Once again Rev. Al Sharpton is the most outspoken national black leader in a  high-profile case.

This Sunday, his organization, the National Action Network, will lead a protest and rally in Clearwater, Florida, where last month 47-year old Michael Drejka shot and killed 29-year old Markeis McGlockton claiming self-defense under the state’s “stand your ground” law.

Furious that McGlockton’s girlfriend had parked in a handicapped spot, Drejka approached the car.

In a video of the incident, McGlockton angrily pushes Drejka to the ground. Drejka immediately pulls out a handgun and shoots McGlockton, who later dies of his wounds. His three young children witnessed the shooting.

Pinnelis County Sheriff Bob Gualtieri refused to arrest Drejka. In a Tampa Bay Times article, he says, “The law gives immunity to those in fear of their lives who use force to defend themselves.” He’s been widely criticized for his decision.

Yesterday, the case was turned over to the Florida’s State Attorney’s Office.

Don’t miss Part 2 of Trayvon Martin documentary 

I read Rest in Power: The Enduring Life of Trayvon Martin by his parents, Sybrina Fulton and Tracy Martin, so I knew much of what is shown in Part 1 of Jay-Z’s six-part documentary, Rest in Power, the Trayvon Martin Story. 

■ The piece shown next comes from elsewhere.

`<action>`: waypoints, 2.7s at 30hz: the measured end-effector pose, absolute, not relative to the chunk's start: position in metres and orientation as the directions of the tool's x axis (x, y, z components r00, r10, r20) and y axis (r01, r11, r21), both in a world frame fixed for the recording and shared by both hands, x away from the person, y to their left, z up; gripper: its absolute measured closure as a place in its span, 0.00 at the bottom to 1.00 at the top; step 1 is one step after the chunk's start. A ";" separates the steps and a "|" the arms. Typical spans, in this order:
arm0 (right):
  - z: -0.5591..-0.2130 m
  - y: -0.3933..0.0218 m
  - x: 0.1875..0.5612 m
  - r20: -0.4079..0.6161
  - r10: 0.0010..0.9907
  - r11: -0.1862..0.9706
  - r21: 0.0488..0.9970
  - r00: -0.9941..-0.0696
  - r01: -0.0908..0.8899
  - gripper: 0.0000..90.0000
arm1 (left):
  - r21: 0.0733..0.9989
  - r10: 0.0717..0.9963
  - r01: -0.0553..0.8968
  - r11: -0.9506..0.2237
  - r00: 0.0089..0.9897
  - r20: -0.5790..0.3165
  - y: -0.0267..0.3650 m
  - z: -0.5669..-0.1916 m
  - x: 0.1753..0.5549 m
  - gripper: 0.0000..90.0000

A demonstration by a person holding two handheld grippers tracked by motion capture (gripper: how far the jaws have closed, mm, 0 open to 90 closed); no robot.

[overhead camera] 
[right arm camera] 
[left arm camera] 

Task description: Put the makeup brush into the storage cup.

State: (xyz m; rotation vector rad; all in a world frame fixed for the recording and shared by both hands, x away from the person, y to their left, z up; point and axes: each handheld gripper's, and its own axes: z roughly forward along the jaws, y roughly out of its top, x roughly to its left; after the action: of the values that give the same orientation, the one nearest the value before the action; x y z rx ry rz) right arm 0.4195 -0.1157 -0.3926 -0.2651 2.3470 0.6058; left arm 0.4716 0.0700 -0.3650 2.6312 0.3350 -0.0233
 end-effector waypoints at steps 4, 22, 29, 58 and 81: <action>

Nevertheless, the documentary captures Fulton’s and Martin’s raw emotions, anger, and frustration in a way that words on paper do not. These parents had to endure not only the death of their 17-year old son, but the fact that shooter George Zimmerman seemed remorseless and was not charged with shooting the unarmed teenager.

Zimmerman pled self-defense and was acquitted.

In upcoming segments, the series will examine the media coverage of the killing and the implications of “stand your ground” laws.

 

 

Commentary

Why do mothers support incarcerated sons?

Years ago, when my 20-year old son was locked up at New York’s infamous Rikers Island, I would visit regularly despite the long commute from Brooklyn to Queens, two or three hour waits in the crowded, noisy reception area, and short, but bumpy, rides on dilapidated buses to various “houses” on the island; most times, I had just completed an 8-hour workday.

My landlord at the time–an obnoxious, nosy man–once questioned why I bothered to visit my son. “If he did the crime, I’d let him do the time.”

At the time, his words irritated me; however, in retrospect, I think his comment reflected the opinion of the public, and even, some family and friends.

Nonetheless, I had promised myself, I would not–could not–abandon my son to the custody and control of the city’s notorious jail system.

Like my former landlord, others might wonder mothers continue to support sons involved in the criminal justice system, often in the face of societal disapproval.

The answers are as varied as the mothers themselves.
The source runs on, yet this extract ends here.